Exercise description — Give the lines again exactly as they appear, from the first line of the listing through the line containing "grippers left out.", and omit every picture.

Information provided —
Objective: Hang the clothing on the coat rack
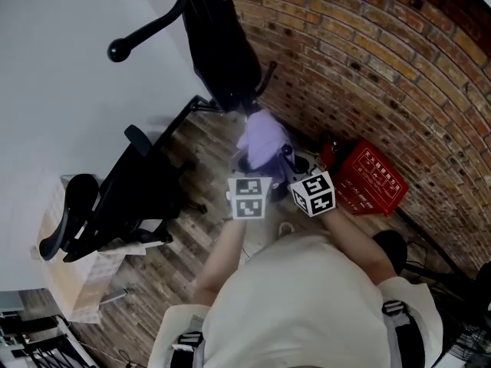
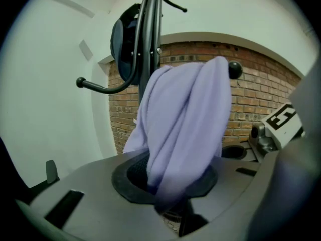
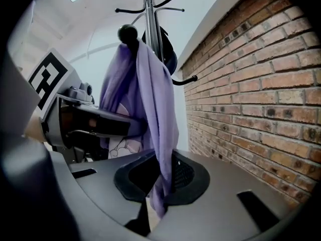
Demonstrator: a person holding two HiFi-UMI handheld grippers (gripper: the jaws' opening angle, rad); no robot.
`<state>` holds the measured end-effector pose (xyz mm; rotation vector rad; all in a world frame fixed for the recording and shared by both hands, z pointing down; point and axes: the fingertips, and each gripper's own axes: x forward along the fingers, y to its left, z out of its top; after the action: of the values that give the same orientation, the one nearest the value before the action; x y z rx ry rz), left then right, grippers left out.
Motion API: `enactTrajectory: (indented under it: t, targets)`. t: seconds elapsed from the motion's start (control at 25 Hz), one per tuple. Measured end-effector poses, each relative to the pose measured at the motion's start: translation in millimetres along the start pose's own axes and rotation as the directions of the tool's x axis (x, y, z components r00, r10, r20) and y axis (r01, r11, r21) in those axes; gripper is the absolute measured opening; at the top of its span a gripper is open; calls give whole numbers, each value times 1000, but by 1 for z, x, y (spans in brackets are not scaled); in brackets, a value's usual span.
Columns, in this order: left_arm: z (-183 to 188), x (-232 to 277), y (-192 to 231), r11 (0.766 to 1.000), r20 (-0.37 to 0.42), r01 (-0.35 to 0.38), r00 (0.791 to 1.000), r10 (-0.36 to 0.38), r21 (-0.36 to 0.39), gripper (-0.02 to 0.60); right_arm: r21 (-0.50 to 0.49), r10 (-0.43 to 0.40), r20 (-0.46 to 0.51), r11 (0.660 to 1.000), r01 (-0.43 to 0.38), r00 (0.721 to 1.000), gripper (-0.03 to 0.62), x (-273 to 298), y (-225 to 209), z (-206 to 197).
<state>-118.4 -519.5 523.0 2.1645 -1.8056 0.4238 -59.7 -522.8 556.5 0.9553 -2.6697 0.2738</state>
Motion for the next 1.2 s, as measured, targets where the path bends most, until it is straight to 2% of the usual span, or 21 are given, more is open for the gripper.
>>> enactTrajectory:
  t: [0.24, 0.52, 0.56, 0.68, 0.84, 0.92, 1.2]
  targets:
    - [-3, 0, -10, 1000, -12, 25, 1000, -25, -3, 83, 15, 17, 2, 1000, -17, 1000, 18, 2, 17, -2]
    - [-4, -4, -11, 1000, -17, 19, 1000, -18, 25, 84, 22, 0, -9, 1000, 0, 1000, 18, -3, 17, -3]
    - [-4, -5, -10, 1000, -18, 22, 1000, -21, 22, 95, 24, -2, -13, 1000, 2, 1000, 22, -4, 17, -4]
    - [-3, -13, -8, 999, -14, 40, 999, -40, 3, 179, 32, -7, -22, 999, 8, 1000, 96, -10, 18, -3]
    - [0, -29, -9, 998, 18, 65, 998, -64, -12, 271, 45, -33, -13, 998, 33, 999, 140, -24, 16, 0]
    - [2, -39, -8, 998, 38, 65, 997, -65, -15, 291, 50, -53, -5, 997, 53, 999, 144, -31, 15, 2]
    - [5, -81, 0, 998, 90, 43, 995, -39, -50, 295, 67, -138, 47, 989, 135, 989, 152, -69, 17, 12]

Written reply —
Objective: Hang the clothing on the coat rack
Demonstrator: a person holding two HiFi-UMI handheld grippers (gripper: the jaws' opening angle, rad); no robot.
`<state>` holds the measured end-effector pose (xyz mm; rotation vector rad; all in a world frame fixed for the recording and shared by both hands, z pointing down; point and axes: the fingertips, and each gripper's own axes: x forward along the fingers, y to its left, z out of its top; after the action: of the values that give the same orientation, the one nearest the value before the action; x y z rx ry rz), left then right, grippers left out.

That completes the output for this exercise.